Unbeknown to Pedro, this is the last time he will see Mussolini. He returns to Dongo. A truck arrives in the main piazza, full of soldiers wearing brand-new uniforms, quite different from the torn and shabby dress of his partisans. The soldiers line up in front of the town hall. Their leader presents himself as Colonel Valerio, an officer sent with full authority from the general command of the Volunteer Freedom Corps.

He produces impeccable credentials and states he has been sent to shoot the prisoners, all of them. Pedro tries to argue, requesting that the prisoners be handed over to those who can carry out a proper trial, but Valerio pulls rank, calls for the list of those arrested, and marks a black cross beside each name.

Pedro sees that Claretta Petacci is also to be sentenced to death, and he objects. He says she is only the dictator’s lover, but Valerio replies that his orders come from headquarters in Milan.

“And note this point, which emerges clearly from Pedro’s account, because in other versions Valerio would say that Claretta Petacci clung to her man, that he had told her to move away, that she had refused and was therefore killed by mistake, so to speak, or through excessive zeal. The thing is that she had already been condemned, but this isn’t the point. The truth is, Valerio tells different stories and we can’t rely on him.”

Various confusing incidents follow. Having been told of the alleged presence of the Spanish consul, Valerio wants to see him, talks to him in Spanish, but the man can’t answer, calling into question his Spanish credentials. Valerio gives him a violent slap, identifies him as Vittorio Mussolini, and orders Bill to take him down to the lake and shoot him. But on their way to the lake, someone recognizes him as Marcello Petacci, Claretta’s brother, and Bill retrieves him. To no avail. As Marcello jabbers about the services he has done for the fatherland, about secret arms he had found and hidden from Hitler, Valerio adds his name to the list of those condemned to die.

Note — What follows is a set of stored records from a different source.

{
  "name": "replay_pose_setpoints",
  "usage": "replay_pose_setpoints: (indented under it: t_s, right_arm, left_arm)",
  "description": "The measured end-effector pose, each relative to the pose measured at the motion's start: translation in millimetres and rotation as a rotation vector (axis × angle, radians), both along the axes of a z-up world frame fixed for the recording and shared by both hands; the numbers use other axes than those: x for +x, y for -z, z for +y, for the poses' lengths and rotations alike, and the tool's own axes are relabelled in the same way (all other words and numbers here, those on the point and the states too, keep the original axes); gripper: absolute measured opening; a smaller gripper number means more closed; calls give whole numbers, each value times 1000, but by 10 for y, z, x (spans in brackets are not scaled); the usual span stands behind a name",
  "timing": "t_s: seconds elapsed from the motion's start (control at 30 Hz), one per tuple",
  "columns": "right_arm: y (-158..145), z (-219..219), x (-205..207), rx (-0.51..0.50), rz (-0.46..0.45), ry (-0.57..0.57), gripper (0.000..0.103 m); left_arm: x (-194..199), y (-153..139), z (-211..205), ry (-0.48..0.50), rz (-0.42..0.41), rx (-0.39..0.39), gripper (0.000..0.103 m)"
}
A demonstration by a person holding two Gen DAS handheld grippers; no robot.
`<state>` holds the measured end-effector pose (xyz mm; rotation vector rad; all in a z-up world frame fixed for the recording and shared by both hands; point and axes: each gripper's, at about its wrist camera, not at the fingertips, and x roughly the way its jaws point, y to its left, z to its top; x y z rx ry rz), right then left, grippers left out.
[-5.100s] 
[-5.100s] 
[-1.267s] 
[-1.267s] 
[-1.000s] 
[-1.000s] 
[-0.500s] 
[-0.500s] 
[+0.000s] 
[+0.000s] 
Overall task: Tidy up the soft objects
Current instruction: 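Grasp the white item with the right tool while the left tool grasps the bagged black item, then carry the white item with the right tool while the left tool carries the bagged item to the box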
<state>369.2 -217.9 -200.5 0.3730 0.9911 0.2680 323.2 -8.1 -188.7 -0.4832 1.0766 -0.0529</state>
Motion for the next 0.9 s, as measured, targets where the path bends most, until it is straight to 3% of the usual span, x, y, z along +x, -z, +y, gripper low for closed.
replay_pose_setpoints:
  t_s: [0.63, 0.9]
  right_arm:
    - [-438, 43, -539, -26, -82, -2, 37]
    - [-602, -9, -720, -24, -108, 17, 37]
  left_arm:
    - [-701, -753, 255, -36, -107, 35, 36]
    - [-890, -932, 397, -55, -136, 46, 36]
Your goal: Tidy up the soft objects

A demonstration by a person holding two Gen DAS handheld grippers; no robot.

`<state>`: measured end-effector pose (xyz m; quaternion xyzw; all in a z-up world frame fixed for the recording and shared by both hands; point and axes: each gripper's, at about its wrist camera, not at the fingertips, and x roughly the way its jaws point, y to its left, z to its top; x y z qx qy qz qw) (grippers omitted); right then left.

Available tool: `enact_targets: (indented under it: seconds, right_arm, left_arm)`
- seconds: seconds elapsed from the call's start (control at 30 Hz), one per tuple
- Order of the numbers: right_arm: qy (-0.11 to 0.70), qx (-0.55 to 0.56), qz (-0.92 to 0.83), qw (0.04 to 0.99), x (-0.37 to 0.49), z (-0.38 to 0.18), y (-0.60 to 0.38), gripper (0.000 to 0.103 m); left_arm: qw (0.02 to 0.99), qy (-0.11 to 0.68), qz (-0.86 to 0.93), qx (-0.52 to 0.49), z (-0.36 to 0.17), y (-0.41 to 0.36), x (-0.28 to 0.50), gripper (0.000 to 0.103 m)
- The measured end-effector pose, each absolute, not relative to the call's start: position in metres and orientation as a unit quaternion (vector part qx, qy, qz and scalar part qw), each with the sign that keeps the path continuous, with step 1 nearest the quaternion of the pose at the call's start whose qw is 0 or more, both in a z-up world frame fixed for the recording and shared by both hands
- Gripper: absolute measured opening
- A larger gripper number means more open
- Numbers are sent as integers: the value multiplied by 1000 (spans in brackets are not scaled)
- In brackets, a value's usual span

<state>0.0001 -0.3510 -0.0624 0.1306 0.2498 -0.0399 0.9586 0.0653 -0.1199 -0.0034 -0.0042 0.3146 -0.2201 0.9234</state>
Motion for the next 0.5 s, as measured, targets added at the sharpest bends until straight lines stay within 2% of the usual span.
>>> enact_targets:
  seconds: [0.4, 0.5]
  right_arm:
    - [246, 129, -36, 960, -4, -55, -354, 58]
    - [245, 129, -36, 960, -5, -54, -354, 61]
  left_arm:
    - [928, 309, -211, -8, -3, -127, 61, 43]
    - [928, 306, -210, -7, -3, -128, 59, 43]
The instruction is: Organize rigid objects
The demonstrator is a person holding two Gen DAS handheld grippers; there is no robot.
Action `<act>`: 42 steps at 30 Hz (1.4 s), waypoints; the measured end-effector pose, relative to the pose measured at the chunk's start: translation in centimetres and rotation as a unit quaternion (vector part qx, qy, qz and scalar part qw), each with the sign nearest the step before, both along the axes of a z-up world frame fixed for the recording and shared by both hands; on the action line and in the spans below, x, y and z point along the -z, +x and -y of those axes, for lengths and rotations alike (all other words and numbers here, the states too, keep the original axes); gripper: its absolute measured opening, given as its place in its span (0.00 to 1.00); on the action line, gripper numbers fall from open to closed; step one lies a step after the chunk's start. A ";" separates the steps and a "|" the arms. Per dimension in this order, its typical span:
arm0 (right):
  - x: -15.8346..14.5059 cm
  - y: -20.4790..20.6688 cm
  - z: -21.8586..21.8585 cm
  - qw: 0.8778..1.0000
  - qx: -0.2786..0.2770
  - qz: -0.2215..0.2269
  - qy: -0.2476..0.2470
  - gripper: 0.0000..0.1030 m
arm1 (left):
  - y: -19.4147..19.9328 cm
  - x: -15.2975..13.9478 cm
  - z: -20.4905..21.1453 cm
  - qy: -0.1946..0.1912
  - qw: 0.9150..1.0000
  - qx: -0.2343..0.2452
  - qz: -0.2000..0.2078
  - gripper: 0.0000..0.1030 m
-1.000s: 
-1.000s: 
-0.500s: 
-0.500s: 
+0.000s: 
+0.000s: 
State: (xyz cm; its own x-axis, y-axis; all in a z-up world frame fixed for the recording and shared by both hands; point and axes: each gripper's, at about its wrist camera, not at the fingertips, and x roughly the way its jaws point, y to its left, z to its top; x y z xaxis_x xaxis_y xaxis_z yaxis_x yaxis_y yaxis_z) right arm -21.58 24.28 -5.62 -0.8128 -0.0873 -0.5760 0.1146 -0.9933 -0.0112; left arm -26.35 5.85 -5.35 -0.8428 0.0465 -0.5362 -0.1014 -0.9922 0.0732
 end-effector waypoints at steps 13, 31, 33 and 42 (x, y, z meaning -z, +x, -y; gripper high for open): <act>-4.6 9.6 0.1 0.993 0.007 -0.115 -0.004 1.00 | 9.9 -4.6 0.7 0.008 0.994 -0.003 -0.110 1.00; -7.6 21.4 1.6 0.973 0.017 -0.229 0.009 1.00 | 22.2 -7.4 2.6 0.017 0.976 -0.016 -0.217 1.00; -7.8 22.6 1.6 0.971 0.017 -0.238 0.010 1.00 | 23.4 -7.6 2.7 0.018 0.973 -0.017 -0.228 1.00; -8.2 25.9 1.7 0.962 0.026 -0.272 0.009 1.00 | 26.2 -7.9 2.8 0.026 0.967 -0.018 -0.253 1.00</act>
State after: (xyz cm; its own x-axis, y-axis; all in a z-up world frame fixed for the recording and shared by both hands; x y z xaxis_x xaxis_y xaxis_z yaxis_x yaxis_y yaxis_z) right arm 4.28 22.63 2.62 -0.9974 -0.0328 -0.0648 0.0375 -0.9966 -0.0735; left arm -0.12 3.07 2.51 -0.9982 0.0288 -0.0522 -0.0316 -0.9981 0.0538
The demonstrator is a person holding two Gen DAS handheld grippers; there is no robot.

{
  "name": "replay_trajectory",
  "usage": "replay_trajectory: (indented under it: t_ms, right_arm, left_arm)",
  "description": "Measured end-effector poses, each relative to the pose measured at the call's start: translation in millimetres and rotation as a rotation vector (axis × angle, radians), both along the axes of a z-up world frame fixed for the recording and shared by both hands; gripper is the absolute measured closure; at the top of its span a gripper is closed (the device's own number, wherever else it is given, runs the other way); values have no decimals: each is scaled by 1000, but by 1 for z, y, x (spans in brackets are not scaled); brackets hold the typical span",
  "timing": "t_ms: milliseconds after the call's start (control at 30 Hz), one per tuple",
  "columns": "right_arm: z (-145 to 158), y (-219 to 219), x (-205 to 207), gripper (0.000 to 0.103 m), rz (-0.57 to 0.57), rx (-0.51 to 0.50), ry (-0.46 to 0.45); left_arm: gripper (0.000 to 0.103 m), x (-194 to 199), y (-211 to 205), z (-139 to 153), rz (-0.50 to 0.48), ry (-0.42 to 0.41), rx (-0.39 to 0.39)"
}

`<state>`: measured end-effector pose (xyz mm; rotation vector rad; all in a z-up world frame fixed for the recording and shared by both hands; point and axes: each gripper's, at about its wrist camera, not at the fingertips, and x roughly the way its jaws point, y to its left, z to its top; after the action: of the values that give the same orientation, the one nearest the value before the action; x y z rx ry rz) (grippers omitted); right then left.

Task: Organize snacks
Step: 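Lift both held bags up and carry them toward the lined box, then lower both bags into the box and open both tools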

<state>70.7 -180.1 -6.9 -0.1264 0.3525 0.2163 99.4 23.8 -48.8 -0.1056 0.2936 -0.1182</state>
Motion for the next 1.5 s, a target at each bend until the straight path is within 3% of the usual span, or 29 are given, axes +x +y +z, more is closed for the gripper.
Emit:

Valerio and his men go straight to the house of the De Maria family, take Mussolini and Petacci, drive them to a lane in Giulino di Mezzegra, where he orders them out. It seems that Mussolini first imagines Valerio has come to free him, and only then does he realize what awaits him. Valerio pushes him against the railings and reads the sentence, trying (he would later say) to separate Mussolini from Claretta, who remains desperately clinging to her lover. Valerio tries to shoot, the machine gun jams, he asks Lampredi for another, and fires five bursts. He would later say that Petacci suddenly moved into the line of fire and was killed by mistake. It’s the twenty-eighth of April.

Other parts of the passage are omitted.